ちなみに南の大師講は4月と10月は寄りあうことはないそうだ。
10月はマツリで、4月は村のお大師さんということであるが、近くにある薮大師に講中それぞれがもつ旗を立てて開帳すると話していた。
Hさんは先ほど倒してきたばかりだと云う。
現認はできなかった南の薮大師には巡礼に訪れる人は少なかったようだ。
ところで南の大師講が薮大師に灯す廻りの御燈明箱がある。
昨年の8月20日の送迎中のことだ。
門屋内に御燈明箱を次の家に運んでいた婦人を見かけた。
S家のお嫁さんだった。
前日は当番だった。
役目を済ませた御燈明箱は廻りの隣家に持っていったのである。
その御燈明箱は所用で立ち寄った今年の3月9日にも拝見したのであった。
その時間帯は午後5時過ぎだった。
それより少し早い午後5時前。
お大師さんの出開帳は仕舞わずにまだ祭っている家があった。
二ノ正月のとんどを撮らせてもらったH家の御膳は乾物のシイタケ・煮たコーヤドーフにアゲサンの椀。

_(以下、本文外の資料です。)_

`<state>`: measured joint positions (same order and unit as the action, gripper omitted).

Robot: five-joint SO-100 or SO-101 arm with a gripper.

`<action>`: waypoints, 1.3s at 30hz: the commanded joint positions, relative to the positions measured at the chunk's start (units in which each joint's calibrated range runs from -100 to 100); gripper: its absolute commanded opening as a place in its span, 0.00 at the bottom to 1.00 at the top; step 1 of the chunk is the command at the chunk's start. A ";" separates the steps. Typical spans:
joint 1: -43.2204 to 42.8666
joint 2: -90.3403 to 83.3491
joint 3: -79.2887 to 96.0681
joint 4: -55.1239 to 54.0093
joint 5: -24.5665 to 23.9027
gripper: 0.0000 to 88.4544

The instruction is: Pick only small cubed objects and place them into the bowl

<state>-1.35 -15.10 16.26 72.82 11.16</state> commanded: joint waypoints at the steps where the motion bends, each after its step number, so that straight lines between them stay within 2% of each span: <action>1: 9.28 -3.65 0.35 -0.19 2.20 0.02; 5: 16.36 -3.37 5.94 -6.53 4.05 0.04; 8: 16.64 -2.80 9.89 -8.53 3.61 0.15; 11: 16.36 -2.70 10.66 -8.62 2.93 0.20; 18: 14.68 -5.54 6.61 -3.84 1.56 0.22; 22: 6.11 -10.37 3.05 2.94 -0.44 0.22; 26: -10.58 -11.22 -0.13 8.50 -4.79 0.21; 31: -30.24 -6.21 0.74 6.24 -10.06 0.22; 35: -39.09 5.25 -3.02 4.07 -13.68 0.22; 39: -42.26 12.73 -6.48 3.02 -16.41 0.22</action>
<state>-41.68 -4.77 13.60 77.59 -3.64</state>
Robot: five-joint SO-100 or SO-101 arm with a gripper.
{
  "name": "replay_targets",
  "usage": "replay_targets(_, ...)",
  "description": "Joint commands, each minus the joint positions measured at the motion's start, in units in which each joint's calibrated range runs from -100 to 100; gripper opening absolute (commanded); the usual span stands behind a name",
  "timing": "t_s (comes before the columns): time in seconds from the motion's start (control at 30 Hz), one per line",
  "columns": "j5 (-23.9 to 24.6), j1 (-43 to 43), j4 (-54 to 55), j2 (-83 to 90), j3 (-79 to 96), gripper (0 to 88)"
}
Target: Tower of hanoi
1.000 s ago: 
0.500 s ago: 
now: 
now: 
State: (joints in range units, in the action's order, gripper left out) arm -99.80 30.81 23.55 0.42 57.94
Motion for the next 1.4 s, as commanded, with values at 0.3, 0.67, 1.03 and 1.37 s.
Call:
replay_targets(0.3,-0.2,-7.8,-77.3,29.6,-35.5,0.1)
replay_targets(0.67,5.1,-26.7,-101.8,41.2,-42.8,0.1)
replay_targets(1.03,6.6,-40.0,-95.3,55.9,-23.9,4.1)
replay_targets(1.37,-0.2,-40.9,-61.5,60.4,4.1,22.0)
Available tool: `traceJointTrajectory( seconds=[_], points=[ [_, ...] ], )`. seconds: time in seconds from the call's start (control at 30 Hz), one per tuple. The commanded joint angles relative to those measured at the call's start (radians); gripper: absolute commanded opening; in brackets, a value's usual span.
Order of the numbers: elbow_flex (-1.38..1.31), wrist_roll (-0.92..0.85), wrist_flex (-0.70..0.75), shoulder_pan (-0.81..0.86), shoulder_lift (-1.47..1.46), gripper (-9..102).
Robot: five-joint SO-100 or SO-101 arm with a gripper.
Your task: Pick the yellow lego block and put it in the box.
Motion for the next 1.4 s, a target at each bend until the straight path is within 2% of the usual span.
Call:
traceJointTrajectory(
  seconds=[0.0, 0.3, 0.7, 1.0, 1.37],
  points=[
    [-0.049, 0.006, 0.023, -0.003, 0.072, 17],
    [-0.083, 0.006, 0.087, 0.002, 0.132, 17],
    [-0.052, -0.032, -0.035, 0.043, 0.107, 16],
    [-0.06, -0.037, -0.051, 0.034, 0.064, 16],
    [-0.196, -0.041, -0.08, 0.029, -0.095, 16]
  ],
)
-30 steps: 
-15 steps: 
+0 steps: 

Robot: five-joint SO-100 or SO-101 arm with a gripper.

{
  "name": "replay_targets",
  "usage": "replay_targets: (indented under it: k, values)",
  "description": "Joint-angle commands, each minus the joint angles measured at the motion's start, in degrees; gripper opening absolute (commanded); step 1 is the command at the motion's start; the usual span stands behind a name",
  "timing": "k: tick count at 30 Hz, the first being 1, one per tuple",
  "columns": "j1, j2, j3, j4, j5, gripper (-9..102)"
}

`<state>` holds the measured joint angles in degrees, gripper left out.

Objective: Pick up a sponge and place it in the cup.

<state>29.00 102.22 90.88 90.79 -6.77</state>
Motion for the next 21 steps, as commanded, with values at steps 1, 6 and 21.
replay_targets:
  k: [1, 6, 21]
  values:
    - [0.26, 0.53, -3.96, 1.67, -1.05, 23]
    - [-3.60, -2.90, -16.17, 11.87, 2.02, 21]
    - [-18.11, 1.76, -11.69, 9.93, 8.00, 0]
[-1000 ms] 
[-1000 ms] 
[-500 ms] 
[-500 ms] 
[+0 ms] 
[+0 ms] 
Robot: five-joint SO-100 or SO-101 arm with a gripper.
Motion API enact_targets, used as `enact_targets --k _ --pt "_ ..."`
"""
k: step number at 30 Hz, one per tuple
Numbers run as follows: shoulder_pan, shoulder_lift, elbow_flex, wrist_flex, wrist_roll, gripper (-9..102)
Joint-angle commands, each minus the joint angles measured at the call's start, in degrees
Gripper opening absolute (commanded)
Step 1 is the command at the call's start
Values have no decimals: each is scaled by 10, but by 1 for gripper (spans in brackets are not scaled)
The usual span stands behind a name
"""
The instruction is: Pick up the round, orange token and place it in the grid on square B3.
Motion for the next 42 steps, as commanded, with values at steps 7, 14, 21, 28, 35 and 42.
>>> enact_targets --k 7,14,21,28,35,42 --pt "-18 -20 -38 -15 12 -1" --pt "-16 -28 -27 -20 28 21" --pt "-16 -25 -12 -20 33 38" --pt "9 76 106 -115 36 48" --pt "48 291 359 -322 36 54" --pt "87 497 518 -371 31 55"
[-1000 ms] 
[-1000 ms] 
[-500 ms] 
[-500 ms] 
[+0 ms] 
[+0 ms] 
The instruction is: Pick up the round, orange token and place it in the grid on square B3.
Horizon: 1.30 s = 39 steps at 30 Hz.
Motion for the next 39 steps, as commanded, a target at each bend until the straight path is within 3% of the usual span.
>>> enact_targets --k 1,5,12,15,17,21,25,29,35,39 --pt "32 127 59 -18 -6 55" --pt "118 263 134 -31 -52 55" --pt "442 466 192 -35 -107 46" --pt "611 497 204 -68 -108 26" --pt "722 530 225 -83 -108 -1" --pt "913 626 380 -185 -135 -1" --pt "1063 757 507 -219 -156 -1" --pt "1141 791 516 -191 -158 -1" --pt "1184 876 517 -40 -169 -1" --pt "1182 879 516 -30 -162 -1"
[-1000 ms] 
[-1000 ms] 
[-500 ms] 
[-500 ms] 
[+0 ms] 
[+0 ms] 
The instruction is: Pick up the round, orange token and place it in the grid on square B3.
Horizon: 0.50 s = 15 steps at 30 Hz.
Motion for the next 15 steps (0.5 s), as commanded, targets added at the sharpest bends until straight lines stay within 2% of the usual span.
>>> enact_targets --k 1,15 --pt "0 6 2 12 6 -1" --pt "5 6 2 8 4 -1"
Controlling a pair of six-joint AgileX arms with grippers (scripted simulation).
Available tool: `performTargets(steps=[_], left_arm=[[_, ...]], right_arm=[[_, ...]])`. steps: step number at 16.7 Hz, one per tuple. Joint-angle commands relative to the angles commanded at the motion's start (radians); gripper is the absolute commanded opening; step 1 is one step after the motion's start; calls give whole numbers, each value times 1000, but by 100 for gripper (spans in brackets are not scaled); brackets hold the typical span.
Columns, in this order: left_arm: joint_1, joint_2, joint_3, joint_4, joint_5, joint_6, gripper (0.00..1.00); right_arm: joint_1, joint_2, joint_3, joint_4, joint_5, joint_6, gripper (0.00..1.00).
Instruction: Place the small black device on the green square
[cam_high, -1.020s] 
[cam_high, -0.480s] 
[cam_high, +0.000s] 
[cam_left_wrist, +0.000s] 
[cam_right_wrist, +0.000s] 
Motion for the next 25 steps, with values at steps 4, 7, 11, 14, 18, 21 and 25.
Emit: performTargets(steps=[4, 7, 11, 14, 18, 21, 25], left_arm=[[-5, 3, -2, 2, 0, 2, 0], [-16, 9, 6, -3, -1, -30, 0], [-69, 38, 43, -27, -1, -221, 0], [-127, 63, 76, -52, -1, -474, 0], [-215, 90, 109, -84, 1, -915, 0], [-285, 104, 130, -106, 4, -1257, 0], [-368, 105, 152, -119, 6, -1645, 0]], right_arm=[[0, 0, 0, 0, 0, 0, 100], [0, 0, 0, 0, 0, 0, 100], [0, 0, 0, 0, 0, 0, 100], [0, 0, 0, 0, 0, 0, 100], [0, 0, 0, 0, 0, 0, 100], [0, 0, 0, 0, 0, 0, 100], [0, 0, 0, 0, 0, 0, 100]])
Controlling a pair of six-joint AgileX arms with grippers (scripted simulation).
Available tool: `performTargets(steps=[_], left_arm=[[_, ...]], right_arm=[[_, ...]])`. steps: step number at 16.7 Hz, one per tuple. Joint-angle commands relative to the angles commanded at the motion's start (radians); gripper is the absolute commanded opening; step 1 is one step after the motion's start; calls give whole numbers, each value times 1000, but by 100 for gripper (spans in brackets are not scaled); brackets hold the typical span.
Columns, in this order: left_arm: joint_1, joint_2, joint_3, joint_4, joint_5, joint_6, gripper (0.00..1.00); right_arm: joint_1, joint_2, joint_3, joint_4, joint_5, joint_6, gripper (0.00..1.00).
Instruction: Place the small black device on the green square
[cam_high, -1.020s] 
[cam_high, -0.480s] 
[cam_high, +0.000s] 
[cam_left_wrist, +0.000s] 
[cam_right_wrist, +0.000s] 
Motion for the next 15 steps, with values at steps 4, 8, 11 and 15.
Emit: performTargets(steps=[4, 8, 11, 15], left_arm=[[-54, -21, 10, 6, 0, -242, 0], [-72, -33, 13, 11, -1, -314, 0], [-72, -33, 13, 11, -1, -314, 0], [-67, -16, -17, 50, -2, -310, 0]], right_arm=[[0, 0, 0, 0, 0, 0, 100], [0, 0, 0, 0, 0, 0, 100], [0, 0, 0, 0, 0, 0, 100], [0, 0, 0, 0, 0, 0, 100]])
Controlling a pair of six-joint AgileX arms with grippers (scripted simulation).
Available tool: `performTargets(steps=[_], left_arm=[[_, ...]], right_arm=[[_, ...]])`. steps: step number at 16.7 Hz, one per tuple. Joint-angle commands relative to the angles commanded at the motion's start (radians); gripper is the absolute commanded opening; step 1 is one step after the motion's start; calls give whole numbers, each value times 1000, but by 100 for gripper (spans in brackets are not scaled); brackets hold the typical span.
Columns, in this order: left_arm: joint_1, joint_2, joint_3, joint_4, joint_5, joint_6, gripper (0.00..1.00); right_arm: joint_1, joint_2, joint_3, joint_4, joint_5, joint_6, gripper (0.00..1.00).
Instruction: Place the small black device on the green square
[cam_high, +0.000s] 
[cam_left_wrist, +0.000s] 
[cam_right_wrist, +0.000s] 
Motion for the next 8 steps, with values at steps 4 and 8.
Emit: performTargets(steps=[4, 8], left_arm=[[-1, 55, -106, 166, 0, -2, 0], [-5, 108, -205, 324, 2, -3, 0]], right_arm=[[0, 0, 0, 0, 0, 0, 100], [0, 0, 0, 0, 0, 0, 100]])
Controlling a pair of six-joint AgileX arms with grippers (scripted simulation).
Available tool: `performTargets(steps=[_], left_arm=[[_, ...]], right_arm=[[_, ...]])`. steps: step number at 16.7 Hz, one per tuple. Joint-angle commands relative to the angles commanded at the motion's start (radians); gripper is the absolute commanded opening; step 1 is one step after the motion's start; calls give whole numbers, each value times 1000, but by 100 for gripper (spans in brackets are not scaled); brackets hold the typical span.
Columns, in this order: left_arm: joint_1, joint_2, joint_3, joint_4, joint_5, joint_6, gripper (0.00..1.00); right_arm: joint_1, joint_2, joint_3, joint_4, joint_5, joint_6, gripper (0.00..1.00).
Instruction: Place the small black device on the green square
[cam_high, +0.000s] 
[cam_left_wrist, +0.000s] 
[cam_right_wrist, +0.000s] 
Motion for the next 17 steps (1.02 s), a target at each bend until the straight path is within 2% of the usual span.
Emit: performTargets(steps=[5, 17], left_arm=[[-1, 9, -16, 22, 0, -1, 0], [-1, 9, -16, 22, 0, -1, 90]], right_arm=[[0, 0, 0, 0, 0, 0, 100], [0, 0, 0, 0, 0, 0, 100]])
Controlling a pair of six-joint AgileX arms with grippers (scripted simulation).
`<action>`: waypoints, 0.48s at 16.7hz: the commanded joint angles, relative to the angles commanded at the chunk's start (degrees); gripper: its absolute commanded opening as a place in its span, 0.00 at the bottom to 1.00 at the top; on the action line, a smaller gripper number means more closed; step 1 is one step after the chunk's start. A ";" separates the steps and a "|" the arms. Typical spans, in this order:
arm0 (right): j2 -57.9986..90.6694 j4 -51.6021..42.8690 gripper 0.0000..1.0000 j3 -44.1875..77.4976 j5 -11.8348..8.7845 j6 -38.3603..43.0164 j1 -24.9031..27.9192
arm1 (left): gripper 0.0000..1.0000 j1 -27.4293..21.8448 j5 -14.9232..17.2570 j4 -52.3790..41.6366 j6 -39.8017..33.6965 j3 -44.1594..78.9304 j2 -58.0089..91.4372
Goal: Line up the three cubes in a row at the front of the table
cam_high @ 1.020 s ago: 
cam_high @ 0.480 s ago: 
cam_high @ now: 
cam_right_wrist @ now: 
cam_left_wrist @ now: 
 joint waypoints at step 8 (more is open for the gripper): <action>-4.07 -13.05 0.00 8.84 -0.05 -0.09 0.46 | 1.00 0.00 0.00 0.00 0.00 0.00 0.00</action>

ヨゴミモチに白モチもあったが、吊るしていた干しガキも添えていた。
北垣内に戻る途中にあった御膳は煮もののカボチャに麩やササガキゴボウだ。
直立のタケノコもあるが、家人とはお会いできなかった。
最後に立ち寄った家は中谷酒造。
具合が悪かった会長も元気になられたようだと北の大師講中が話していた様子にほっとする。
調理御膳が生御膳に移っている家もあれば、ヨゴミダンゴが白モチに変化している各戸の現状は、数多く聞取りをしなければと思った。
御膳の「食」文化は家の暮らしや生活文化の在り方によってずいぶんと変化しているようだ。
一部だけの拝見では村の全容がまだ見えてこない。
昨今は犬の糞が気になってヨモギを採る場所も少なくなったとか、食材も満足に採れなくなった「食」の民俗は20年も経てばどうなっているのであろうか。
来年こそ、朝から夕方まで一軒、一軒訪ねてみたいと思った番条のお大師さんは調べることが多い。